--- What the task asks ---
Restate all of the data below word for word.

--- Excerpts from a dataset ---
**********

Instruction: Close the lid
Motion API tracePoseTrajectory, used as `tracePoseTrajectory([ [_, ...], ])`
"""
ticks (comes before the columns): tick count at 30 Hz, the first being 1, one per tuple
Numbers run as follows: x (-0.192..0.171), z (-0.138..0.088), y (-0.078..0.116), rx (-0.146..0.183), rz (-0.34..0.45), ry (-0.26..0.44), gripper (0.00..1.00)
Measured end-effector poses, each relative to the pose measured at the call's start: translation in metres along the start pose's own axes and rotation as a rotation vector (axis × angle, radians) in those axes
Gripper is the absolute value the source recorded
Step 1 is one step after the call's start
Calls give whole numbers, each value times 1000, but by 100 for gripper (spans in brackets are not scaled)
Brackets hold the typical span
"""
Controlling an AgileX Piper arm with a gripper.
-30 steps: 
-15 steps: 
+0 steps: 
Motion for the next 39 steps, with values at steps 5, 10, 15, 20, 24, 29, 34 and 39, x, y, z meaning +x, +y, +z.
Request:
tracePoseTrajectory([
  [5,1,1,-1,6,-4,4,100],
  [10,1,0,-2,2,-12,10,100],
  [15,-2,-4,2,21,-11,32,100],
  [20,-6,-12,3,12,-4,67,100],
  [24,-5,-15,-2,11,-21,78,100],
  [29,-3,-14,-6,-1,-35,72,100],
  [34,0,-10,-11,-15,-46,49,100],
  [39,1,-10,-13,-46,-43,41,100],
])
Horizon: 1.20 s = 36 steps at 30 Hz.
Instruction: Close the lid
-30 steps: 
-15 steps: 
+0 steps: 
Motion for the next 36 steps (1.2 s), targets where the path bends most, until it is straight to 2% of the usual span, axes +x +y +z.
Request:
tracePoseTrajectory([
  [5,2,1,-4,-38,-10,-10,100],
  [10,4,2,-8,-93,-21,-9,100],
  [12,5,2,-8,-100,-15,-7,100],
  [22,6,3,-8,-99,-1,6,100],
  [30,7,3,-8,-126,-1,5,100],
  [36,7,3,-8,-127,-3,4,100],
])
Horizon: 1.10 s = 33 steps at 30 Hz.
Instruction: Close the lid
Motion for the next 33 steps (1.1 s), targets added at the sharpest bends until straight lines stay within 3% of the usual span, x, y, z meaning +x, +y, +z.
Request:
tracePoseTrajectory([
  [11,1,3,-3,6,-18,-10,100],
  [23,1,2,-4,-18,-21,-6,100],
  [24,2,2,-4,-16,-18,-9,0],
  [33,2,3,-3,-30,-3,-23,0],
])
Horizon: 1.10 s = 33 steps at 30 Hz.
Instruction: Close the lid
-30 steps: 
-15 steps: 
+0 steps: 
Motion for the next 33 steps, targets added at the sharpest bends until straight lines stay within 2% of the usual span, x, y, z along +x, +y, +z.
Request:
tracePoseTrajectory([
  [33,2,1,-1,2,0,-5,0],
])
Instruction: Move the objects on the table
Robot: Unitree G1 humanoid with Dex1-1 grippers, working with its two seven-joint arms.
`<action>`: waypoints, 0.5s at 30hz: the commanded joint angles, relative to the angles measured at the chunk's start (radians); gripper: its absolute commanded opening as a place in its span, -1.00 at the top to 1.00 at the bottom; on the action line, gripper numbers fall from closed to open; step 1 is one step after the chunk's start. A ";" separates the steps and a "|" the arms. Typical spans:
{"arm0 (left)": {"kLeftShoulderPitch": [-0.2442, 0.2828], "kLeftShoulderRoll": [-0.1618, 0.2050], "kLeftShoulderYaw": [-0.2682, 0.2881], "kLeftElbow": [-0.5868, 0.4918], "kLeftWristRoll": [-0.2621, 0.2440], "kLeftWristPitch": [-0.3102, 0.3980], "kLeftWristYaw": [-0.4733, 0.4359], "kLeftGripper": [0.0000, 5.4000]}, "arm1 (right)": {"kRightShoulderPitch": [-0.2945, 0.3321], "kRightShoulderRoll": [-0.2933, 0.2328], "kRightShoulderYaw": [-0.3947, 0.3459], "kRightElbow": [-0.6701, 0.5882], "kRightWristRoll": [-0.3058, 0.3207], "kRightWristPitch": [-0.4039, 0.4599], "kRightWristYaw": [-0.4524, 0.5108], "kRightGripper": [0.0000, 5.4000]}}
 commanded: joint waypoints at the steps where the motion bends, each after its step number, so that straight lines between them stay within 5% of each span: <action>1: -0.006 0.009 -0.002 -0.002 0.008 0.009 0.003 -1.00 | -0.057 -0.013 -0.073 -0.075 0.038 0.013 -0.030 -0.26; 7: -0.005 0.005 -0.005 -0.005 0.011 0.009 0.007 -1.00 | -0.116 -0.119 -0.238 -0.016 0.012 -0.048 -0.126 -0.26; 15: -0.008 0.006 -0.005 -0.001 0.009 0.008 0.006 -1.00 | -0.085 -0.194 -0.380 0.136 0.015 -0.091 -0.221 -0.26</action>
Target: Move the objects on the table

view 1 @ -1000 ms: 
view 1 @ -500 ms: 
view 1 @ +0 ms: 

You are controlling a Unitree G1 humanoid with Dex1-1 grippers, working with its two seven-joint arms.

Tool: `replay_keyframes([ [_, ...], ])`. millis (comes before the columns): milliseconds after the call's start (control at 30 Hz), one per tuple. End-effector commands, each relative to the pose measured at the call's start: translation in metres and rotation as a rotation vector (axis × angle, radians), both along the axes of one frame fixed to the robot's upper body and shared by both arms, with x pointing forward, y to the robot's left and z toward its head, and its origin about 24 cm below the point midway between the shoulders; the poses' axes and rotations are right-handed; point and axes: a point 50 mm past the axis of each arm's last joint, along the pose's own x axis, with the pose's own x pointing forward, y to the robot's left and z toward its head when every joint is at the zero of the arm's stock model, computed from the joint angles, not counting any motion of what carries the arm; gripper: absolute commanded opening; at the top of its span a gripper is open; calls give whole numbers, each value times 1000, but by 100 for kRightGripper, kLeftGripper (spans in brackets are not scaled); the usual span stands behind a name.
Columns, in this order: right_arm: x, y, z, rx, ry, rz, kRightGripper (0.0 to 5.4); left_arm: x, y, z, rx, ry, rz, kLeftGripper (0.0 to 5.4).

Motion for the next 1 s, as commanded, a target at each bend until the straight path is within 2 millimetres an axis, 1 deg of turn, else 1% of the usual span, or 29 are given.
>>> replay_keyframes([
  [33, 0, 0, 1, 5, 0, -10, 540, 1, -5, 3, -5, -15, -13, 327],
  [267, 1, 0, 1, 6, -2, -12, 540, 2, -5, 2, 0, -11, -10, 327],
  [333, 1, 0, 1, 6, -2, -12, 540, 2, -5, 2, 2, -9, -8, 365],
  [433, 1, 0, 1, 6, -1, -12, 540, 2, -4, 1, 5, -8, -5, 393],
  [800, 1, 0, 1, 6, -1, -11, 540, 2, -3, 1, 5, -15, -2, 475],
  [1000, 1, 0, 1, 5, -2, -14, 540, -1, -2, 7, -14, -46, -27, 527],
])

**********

--- Answer box ---
Instruction: Close the lid
Motion API tracePoseTrajectory, used as `tracePoseTrajectory([ [_, ...], ])`
"""
ticks (comes before the columns): tick count at 30 Hz, the first being 1, one per tuple
Numbers run as follows: x (-0.192..0.171), z (-0.138..0.088), y (-0.078..0.116), rx (-0.146..0.183), rz (-0.34..0.45), ry (-0.26..0.44), gripper (0.00..1.00)
Measured end-effector poses, each relative to the pose measured at the call's start: translation in metres along the start pose's own axes and rotation as a rotation vector (axis × angle, radians) in those axes
Gripper is the absolute value the source recorded
Step 1 is one step after the call's start
Calls give whole numbers, each value times 1000, but by 100 for gripper (spans in brackets are not scaled)
Brackets hold the typical span
"""
Controlling an AgileX Piper arm with a gripper.
-30 steps: 
-15 steps: 
+0 steps: 
Motion for the next 39 steps, with values at steps 5, 10, 15, 20, 24, 29, 34 and 39, x, y, z meaning +x, +y, +z.
Request:
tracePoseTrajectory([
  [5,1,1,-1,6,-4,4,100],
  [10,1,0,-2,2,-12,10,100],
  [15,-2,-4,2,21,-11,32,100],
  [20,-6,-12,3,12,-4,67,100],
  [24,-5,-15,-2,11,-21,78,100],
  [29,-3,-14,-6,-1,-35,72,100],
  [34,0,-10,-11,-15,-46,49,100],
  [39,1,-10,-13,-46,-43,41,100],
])
Horizon: 1.20 s = 36 steps at 30 Hz.
Instruction: Close the lid
-30 steps: 
-15 steps: 
+0 steps: 
Motion for the next 36 steps (1.2 s), targets where the path bends most, until it is straight to 2% of the usual span, axes +x +y +z.
Request:
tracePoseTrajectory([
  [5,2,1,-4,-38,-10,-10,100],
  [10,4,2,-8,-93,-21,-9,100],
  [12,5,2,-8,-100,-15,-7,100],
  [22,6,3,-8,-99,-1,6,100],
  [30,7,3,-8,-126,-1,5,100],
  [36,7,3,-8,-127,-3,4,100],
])
Horizon: 1.10 s = 33 steps at 30 Hz.
Instruction: Close the lid
Motion for the next 33 steps (1.1 s), targets added at the sharpest bends until straight lines stay within 3% of the usual span, x, y, z meaning +x, +y, +z.
Request:
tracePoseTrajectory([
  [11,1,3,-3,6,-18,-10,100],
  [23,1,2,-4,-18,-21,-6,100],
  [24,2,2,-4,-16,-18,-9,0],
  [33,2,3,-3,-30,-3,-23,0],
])
Horizon: 1.10 s = 33 steps at 30 Hz.
Instruction: Close the lid
-30 steps: 
-15 steps: 
+0 steps: 
Motion for the next 33 steps, targets added at the sharpest bends until straight lines stay within 2% of the usual span, x, y, z along +x, +y, +z.
Request:
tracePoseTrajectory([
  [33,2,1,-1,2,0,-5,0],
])
Instruction: Move the objects on the table
Robot: Unitree G1 humanoid with Dex1-1 grippers, working with its two seven-joint arms.
`<action>`: waypoints, 0.5s at 30hz: the commanded joint angles, relative to the angles measured at the chunk's start (radians); gripper: its absolute commanded opening as a place in its span, -1.00 at the top to 1.00 at the bottom; on the action line, gripper numbers fall from closed to open; step 1 is one step after the chunk's start. A ";" separates the steps and a "|" the arms. Typical spans:
{"arm0 (left)": {"kLeftShoulderPitch": [-0.2442, 0.2828], "kLeftShoulderRoll": [-0.1618, 0.2050], "kLeftShoulderYaw": [-0.2682, 0.2881], "kLeftElbow": [-0.5868, 0.4918], "kLeftWristRoll": [-0.2621, 0.2440], "kLeftWristPitch": [-0.3102, 0.3980], "kLeftWristYaw": [-0.4733, 0.4359], "kLeftGripper": [0.0000, 5.4000]}, "arm1 (right)": {"kRightShoulderPitch": [-0.2945, 0.3321], "kRightShoulderRoll": [-0.2933, 0.2328], "kRightShoulderYaw": [-0.3947, 0.3459], "kRightElbow": [-0.6701, 0.5882], "kRightWristRoll": [-0.3058, 0.3207], "kRightWristPitch": [-0.4039, 0.4599], "kRightWristYaw": [-0.4524, 0.5108], "kRightGripper": [0.0000, 5.4000]}}
 commanded: joint waypoints at the steps where the motion bends, each after its step number, so that straight lines between them stay within 5% of each span: <action>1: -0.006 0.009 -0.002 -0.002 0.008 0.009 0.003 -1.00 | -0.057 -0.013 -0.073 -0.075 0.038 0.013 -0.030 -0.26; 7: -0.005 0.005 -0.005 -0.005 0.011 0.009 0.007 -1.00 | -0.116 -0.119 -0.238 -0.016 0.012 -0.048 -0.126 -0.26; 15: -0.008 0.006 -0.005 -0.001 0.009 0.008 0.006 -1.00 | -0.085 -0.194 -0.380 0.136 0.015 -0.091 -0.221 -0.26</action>
Target: Move the objects on the table

view 1 @ -1000 ms: 
view 1 @ -500 ms: 
view 1 @ +0 ms: 

You are controlling a Unitree G1 humanoid with Dex1-1 grippers, working with its two seven-joint arms.

Tool: `replay_keyframes([ [_, ...], ])`. millis (comes before the columns): milliseconds after the call's start (control at 30 Hz), one per tuple. End-effector commands, each relative to the pose measured at the call's start: translation in metres and rotation as a rotation vector (axis × angle, radians), both along the axes of one frame fixed to the robot's upper body and shared by both arms, with x pointing forward, y to the robot's left and z toward its head, and its origin about 24 cm below the point midway between the shoulders; the poses' axes and rotations are right-handed; point and axes: a point 50 mm past the axis of each arm's last joint, along the pose's own x axis, with the pose's own x pointing forward, y to the robot's left and z toward its head when every joint is at the zero of the arm's stock model, computed from the joint angles, not counting any motion of what carries the arm; gripper: absolute commanded opening; at the top of its span a gripper is open; calls give whole numbers, each value times 1000, but by 100 for kRightGripper, kLeftGripper (spans in brackets are not scaled); the usual span stands behind a name.
Columns, in this order: right_arm: x, y, z, rx, ry, rz, kRightGripper (0.0 to 5.4); left_arm: x, y, z, rx, ry, rz, kLeftGripper (0.0 to 5.4).

Motion for the next 1 s, as commanded, a target at each bend until the straight path is within 2 millimetres an axis, 1 deg of turn, else 1% of the usual span, or 29 are given.
>>> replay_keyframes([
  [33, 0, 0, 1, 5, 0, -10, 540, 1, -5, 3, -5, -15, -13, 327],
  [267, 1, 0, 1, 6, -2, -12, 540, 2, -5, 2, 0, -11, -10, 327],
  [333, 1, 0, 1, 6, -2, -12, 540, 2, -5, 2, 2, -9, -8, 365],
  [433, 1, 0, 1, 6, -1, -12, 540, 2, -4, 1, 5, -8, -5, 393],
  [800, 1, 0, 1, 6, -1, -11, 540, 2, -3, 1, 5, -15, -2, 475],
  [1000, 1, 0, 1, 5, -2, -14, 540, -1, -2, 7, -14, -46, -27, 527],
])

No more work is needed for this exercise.